Nase und Nasennebenhöhlen

Allgemeines
Mithilfe von CT und MRT lassen sich Entzündungen, Fremdkörper und Tumoren in der Nasenhöhle und den Nasennebenhöhlen schnell erkennen. Diese Untersuchungen liefern hinsichtlich Ausmaß und eventueller Infiltration mehr Informationen als die Rhinoskopie. Die Rhinoskopie bleibt natürlich für die Entnahme von Biopsien unverzichtbar.d
FALLBEISPIEL: Roetje, Katze mit wiederkehrendem Nasenausfluss
Roetje wurde überwiesen, da sie unter wiederkehrendem Nasenausfluss litt. Antibiotika führten zu einer deutlichen Linderung der Beschwerden, doch nach Beendigung der Behandlung trat der Ausfluss erneut auf. Eine Viruskultur eines Nasenabstrichs war negativ ausgefallen. Die Katze war nicht wirklich krank und hatte normalen Appetit.
Klinische Untersuchung: normale Temperatur, Puls und Atmung, Schleimhäute rosig, Lymphknoten im Unterkieferbereich leicht vergrößert, übrige Lymphknoten normal.
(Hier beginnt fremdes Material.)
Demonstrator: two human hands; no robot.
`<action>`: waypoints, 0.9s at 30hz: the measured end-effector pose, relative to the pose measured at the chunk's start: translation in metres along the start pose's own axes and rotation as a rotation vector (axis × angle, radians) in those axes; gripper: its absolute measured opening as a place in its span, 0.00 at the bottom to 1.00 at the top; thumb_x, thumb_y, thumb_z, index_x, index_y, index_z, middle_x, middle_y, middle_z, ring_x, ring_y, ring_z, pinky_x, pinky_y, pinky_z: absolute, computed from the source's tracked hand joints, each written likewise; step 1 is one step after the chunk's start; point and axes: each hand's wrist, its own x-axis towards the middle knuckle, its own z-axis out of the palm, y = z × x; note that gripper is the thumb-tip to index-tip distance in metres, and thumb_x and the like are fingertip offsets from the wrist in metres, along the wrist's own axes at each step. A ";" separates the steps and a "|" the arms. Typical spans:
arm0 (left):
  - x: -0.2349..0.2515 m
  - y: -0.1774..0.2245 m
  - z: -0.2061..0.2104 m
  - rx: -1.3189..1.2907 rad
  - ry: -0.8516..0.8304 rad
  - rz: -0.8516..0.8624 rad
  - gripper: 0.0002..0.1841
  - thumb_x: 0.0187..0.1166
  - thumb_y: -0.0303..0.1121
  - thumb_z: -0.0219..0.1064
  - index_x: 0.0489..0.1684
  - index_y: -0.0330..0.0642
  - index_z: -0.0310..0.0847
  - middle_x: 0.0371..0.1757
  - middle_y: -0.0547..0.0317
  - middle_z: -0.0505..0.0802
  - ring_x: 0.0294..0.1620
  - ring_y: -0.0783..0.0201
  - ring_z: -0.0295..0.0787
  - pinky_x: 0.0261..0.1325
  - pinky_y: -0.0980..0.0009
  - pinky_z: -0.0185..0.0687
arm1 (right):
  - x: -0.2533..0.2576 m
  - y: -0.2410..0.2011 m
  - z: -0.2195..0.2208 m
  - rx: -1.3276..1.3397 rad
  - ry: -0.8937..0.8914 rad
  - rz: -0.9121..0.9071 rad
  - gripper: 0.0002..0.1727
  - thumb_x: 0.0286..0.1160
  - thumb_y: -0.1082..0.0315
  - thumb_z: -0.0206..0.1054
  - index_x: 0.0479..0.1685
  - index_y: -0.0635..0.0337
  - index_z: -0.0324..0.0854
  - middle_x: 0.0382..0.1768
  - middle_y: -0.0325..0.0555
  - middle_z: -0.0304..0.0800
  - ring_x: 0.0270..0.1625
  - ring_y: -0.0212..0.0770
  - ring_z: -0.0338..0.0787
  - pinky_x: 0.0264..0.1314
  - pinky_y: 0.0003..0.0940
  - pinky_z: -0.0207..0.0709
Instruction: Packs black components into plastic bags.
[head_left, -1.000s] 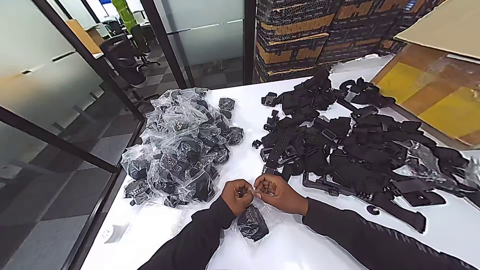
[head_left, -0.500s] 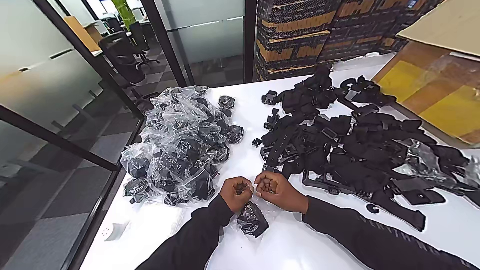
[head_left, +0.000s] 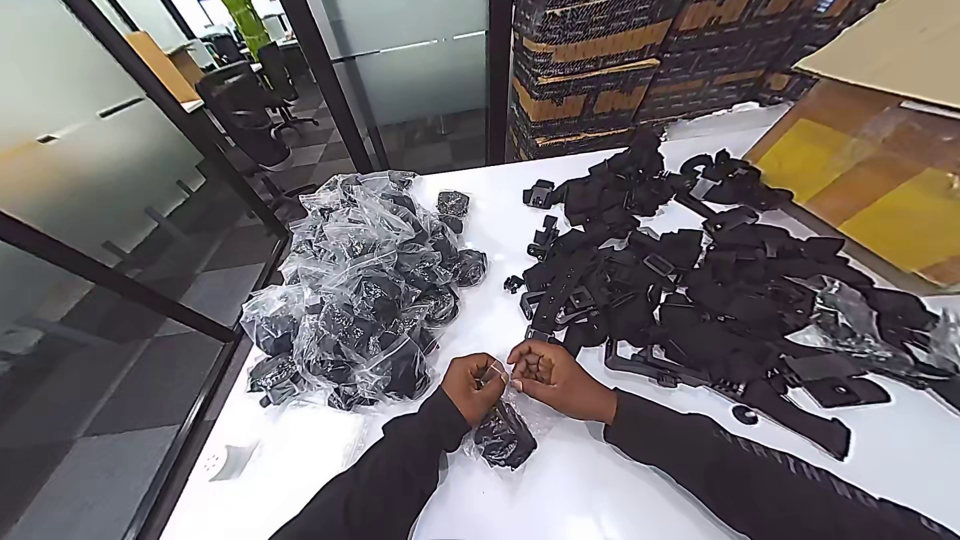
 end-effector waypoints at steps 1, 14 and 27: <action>0.000 -0.001 0.000 0.001 0.006 0.005 0.06 0.76 0.29 0.67 0.36 0.33 0.86 0.22 0.63 0.88 0.21 0.76 0.82 0.28 0.76 0.81 | 0.000 0.000 0.000 0.002 -0.003 -0.001 0.17 0.70 0.78 0.72 0.57 0.59 0.78 0.34 0.33 0.90 0.33 0.27 0.89 0.40 0.24 0.85; 0.004 -0.002 -0.007 -0.049 0.069 0.018 0.07 0.74 0.29 0.66 0.35 0.33 0.88 0.25 0.63 0.91 0.24 0.76 0.86 0.31 0.75 0.85 | 0.000 -0.003 -0.002 0.043 0.002 0.061 0.17 0.66 0.77 0.75 0.53 0.58 0.80 0.32 0.32 0.91 0.32 0.27 0.90 0.38 0.24 0.86; 0.004 -0.003 -0.007 -0.043 0.158 0.085 0.06 0.76 0.26 0.69 0.38 0.32 0.89 0.28 0.60 0.94 0.27 0.73 0.90 0.36 0.72 0.90 | 0.002 -0.001 -0.004 0.038 0.012 0.011 0.22 0.70 0.75 0.74 0.63 0.60 0.75 0.40 0.36 0.88 0.39 0.30 0.90 0.44 0.27 0.87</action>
Da eine Rhinoskopie bei einem so kleinen Kätzchen oft sehr schwierig ist, hat der überweisende Kollege eine CT-Untersuchung angeordnet. Die CT-Bilder (im Banner dieser Seite) zeigen deutlich geschwollene Schleimhäute in der Nasenhöhle mit unbeeinträchtigten Nasenmuscheln und keinerlei Anzeichen für ein Tumorwachstum. Es gibt keine Anzeichen für eine Pilzinfektion. Wahrscheinlichkeitsdiagnose: Rhinitis.
Roetje wurde nach der Untersuchung über einen längeren Zeitraum mit Antibiotika behandelt und ist bis heute (ein halbes Jahr nach der Untersuchung) beschwerdefrei.